Step 2 of the algorithm can be computationally challenging with large training sets. The knn package in R uses a data structure called a k-d tree to speed up the calculation of the distances between the test point and the training points. The \(k\)-d tree is a binary tree that is used to partition the input space into regions. The \(k\)-d tree is built by recursively splitting the input space along the dimensions of the input variables. The \(k\)-d tree is used to find the \(k\)-nearest neighbours by traversing the tree and only considering the regions that contain the \(k\)-nearest neighbours.

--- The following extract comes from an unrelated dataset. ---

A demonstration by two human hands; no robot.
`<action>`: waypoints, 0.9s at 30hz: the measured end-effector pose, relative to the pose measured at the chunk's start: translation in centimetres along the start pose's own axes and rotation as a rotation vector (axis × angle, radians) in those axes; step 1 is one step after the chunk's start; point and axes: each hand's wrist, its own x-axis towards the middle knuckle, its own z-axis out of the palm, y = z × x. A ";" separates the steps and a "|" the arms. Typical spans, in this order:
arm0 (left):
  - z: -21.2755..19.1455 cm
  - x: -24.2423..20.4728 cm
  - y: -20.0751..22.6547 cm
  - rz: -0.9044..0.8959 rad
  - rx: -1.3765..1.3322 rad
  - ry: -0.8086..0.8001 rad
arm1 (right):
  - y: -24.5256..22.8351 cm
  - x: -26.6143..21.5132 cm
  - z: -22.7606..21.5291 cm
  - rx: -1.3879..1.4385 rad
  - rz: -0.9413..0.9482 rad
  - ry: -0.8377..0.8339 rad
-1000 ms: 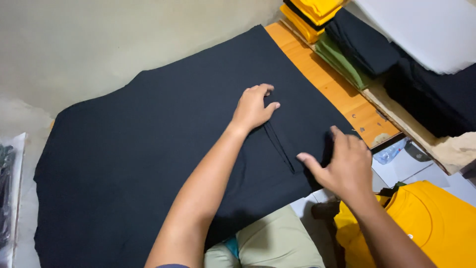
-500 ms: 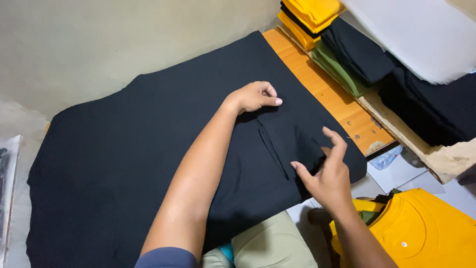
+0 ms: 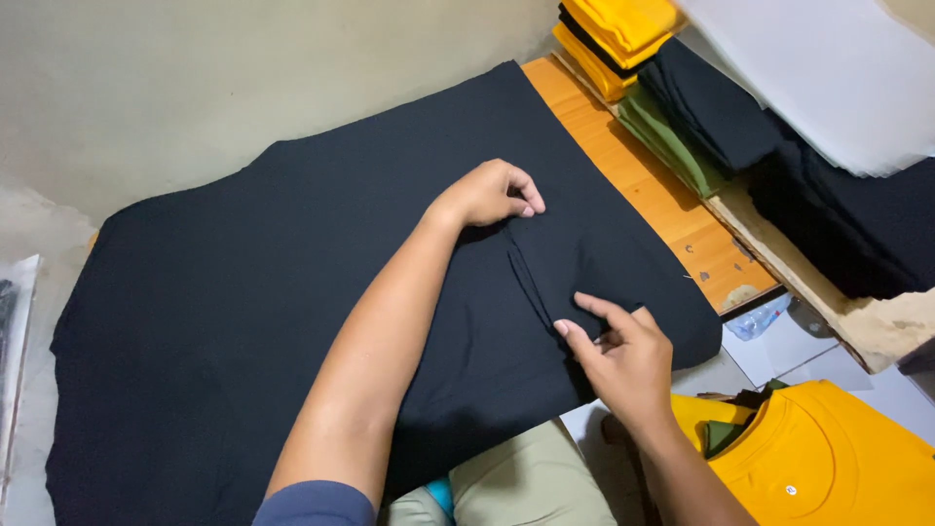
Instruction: The person folds a black t-shirt on a table, smooths it, and then places it into a clear plastic bag. The person handles the shirt and bag by hand without using tools.
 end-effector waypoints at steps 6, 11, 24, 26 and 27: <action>-0.6 0.2 0.2 0.057 -0.096 0.121 | -2.4 0.8 -0.5 0.228 0.004 0.079; -2.0 2.6 1.3 0.118 -0.082 0.178 | -3.2 2.7 -1.1 0.241 -0.030 0.118; -1.5 6.7 4.3 0.217 -0.044 0.287 | -1.0 5.9 -3.0 0.127 -0.203 0.251; -2.8 6.1 2.9 0.236 -0.067 0.280 | -1.8 5.4 -2.4 0.059 -0.306 0.277; -3.6 5.5 2.1 0.255 -0.092 0.270 | -2.3 5.1 -2.0 -0.011 -0.408 0.304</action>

The final predictions can be thought of as a piecewise constant function over the input space defined by the training data. The different prediction values sit on a Voronoi tessellation whose tiles are determined by the training data. The idea behind \(k\)-nearest neighbours is related to the idea of stacking that we will meet in the next section. Stacking uses the predictions of multiple models to make a final prediction. In the case of \(k\)-nearest neighbours, the prediction “models” are the \(k\)-nearest neighbours themselves.

Example

We fit a \(k\)-nearest neighbours model to the Boston data set using the knn package within caret.

set.seed(123)
# Set up train and test sets
trainIndex <- sample(1:nrow(Boston), 0.8 * nrow(Boston))
trainBoston <- Boston[trainIndex,]
testBoston <- Boston[-trainIndex,]

# Fit the model
knn.fit.Boston <- train(medv ~ .,
                        data = Boston,
                        method = "knn",
                        trControl = trainControl(method = "cv",
                                                 number = 10))

# Predictions
knn.pred <- predict(knn.fit.Boston, testBoston)

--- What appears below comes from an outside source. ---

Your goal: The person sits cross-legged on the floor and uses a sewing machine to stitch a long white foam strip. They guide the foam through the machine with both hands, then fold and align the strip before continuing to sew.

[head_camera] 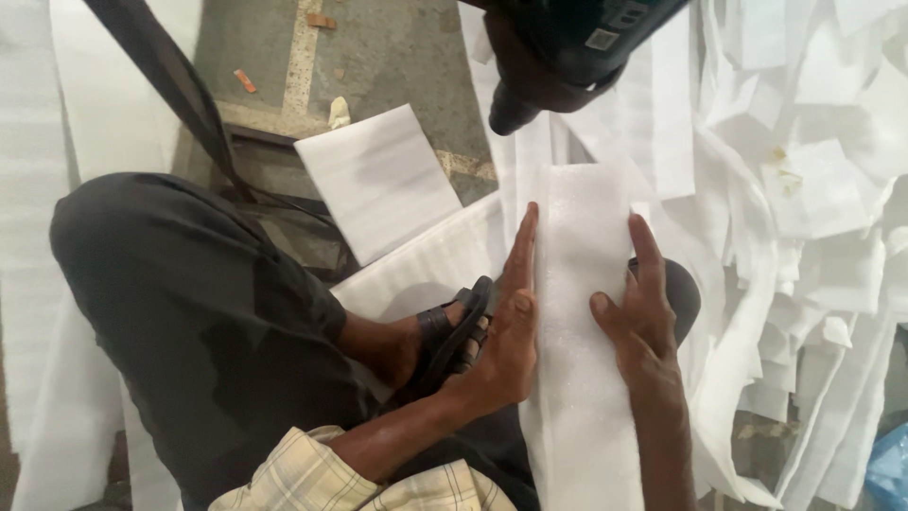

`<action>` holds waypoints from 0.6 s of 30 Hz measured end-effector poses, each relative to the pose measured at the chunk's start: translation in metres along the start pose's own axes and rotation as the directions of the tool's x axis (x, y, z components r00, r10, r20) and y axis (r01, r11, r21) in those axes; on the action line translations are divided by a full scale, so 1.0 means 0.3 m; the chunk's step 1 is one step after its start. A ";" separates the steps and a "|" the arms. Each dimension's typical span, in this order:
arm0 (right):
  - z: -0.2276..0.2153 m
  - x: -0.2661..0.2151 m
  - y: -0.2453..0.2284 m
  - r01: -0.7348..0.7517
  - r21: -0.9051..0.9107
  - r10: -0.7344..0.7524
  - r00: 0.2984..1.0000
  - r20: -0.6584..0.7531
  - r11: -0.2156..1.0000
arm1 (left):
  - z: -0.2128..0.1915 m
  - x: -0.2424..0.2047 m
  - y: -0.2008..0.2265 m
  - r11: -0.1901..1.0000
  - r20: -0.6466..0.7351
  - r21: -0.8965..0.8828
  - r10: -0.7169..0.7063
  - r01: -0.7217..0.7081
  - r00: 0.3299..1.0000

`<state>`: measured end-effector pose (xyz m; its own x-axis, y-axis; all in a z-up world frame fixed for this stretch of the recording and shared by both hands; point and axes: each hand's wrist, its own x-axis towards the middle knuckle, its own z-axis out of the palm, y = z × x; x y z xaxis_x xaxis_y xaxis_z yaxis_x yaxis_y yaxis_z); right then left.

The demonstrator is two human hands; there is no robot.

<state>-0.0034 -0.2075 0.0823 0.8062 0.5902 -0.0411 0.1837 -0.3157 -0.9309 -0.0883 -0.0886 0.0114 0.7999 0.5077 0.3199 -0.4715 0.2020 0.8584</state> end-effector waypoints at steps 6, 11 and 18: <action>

Figure 4.3 shows the model performance in terms of the actual and predicted values.

Figure 4.3: k-nearest neighbours predictions

We can extend the \(k\)-nearest neighbours model to include a weighting term in the prediction. The weighting term is a function of the distance between the test point and the training points. The idea is to give more weight to the training points that are closer to the test point. The weighted \(k\)-nearest prediction is calculated using \[ \widehat{y} = \frac{\sum_{i=1}^{k} w_i y_i}{\sum_{i=1}^{k} w_i} \] where \(w_i\) is the weight of the \(i\)-th neighbour. The weights are typically calculated using the inverse of the distance between the test point and the training points. The weighted \(k\)-nearest neighbours model is implemented in the kknn package in R.

set.seed(123)
# Fit the model
kknn.fit.Boston <- train(medv ~ .,
                        data = Boston,
                        method = "kknn",
                        trControl = trainControl(method = "cv",
                                                 number = 10))

# Predictions
kknn.pred <- predict(kknn.fit.Boston, testBoston)

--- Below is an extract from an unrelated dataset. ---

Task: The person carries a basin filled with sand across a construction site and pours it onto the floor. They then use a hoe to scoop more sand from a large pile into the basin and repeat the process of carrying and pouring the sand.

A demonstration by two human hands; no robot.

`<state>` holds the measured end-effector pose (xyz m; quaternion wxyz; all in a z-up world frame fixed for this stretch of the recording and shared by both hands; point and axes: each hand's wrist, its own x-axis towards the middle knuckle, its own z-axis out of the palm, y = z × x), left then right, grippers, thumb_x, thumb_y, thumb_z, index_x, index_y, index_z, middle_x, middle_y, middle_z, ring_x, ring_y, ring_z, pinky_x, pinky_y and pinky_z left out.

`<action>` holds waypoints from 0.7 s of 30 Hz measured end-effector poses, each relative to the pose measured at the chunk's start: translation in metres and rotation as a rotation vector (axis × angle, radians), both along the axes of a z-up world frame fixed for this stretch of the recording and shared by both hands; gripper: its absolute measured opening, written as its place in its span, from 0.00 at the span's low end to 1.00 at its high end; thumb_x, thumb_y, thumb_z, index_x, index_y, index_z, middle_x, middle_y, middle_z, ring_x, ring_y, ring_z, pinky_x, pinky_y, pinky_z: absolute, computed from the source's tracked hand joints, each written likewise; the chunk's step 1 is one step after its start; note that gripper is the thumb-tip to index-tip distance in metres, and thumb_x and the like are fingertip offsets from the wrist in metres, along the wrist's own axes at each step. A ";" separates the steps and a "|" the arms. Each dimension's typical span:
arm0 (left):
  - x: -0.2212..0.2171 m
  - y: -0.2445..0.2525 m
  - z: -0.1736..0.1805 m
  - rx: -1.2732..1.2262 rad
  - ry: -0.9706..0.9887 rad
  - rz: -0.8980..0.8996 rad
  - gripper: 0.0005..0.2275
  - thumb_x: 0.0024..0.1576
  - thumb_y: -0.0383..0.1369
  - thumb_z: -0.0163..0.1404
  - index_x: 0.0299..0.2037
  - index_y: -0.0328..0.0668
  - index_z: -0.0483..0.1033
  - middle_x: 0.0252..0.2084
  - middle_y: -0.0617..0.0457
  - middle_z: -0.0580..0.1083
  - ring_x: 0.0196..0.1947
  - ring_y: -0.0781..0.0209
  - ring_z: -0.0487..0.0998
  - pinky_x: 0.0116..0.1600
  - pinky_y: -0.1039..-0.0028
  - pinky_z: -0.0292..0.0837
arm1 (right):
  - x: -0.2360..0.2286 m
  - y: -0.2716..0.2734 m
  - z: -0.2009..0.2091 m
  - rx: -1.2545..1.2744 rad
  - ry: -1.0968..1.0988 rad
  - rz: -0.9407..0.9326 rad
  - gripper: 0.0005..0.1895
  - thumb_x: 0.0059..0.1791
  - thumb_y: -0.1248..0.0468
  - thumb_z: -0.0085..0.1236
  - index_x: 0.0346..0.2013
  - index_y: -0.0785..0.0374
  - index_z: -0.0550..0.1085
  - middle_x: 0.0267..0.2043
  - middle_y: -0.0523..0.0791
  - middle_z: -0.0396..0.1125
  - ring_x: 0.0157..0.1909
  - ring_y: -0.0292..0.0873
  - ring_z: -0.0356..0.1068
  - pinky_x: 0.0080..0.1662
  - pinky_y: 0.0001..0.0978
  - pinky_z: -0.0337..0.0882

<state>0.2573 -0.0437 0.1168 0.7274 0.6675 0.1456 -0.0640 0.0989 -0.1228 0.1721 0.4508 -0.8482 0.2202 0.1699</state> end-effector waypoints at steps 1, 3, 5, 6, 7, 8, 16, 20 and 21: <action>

Figure 4.4 shows the model performance in terms of the actual and predicted values utilising the distance weights.

Figure 4.4: Weighted k-nearest neighbours predictions

4.5 Decision trees

Decision trees provide yet another non-parametric regression technique that is based on recursive partitioning of the input space that work the same way as in the classification setting. The idea is to split the input space into regions and fit a simple model to each region. The model is trained by recursively splitting the input space into regions until a stopping criterion is met. The stopping criterion can be based on the number of observations in a region, the depth of the tree, or the impurity of the regions. The impurity of a region is a measure of how well the target variable is predicted by the model in that region. The impurity can be measured using the mean squared error, the mean absolute error, or the mean squared logarithmic error.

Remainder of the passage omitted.